YOUR OBJECTIVE.
Go through the material below and copy all lines with "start".

PROVIDED DATA.
####
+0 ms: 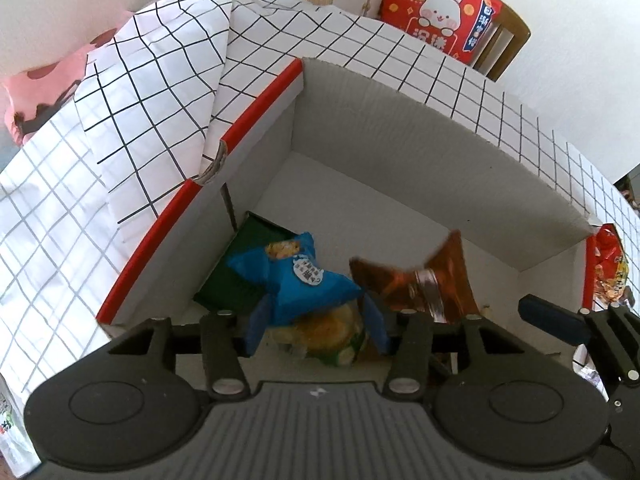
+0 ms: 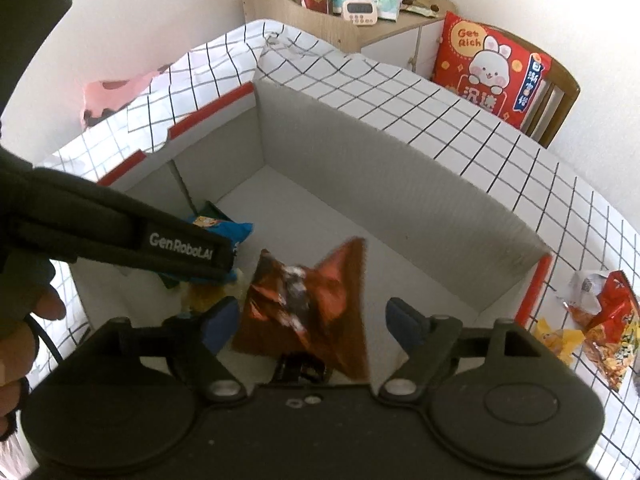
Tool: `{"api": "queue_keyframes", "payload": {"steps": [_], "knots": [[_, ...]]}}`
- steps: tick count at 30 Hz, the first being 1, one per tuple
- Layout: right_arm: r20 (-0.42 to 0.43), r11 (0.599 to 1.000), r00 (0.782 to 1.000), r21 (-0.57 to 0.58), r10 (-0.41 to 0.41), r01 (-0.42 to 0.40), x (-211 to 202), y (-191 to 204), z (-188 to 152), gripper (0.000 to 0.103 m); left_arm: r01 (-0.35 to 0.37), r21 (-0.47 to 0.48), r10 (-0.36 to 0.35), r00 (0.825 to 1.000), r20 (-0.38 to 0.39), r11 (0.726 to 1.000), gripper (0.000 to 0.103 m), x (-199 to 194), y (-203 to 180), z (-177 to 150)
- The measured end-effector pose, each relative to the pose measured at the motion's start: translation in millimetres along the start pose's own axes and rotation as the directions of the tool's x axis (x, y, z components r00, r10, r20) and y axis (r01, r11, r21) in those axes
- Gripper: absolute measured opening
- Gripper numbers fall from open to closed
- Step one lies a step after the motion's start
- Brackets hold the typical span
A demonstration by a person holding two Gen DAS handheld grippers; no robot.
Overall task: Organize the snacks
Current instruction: 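Open both grippers to drop the two packets into the box, then withdraw both grippers from the box toward the small candies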
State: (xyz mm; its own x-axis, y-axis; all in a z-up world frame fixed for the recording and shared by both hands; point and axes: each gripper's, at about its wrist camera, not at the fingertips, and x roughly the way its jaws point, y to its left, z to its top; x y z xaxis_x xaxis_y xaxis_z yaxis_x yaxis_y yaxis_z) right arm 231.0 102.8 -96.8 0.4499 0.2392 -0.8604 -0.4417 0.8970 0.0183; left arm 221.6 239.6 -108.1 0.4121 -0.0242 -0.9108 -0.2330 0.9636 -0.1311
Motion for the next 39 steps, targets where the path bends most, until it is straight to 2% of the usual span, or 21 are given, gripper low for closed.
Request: {"api": "queue_keyframes", "payload": {"steps": [12,15,23,31,39], "knots": [[0.075,1.000,0.997,0.017,0.003,-0.004,-40.2,-1.7,-6.4,0.093,0.043,0.010,-0.044,0.995,0.094,0.999,0.059,-37.7,1.0,-11.9],[0.097,0.999,0.995,0.030,0.015,-0.018,-51.9,-4.5,-9.1,0.094,0.048,0.017,-0.050,0.991,0.122,0.999,0.063,-48.9,-0.6,-15.6],[0.145,0.998,0.989,0.065,0.016,-0.026,-82.1,-10.9,-21.1,0.097,0.062,0.053,-0.071,0.981,0.182,0.997,0.063,-73.7,-11.9,-29.9],[0.211,0.993,0.977,0.111,0.012,-0.036,-117.7,-27.3,-41.9,0.100,0.075,0.119,-0.104,0.960,0.260,0.990,0.068,-100.7,-36.1,-52.1],[0.288,0.987,0.958,0.152,0.005,-0.051,-157.6,-58.4,-76.6,0.102,0.079,0.208,-0.144,0.935,0.324,0.975,0.068,-125.3,-78.1,-87.8]]}}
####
RESPONSE.
- The measured end-effector pose, each relative to the pose measured at the motion's start: translation in millimetres along the start pose's own axes and rotation as the directions of the tool's x axis (x, y, z components r00, r10, r20) and y axis (r01, r11, r21) in those axes
- Step one lies a step after the motion's start

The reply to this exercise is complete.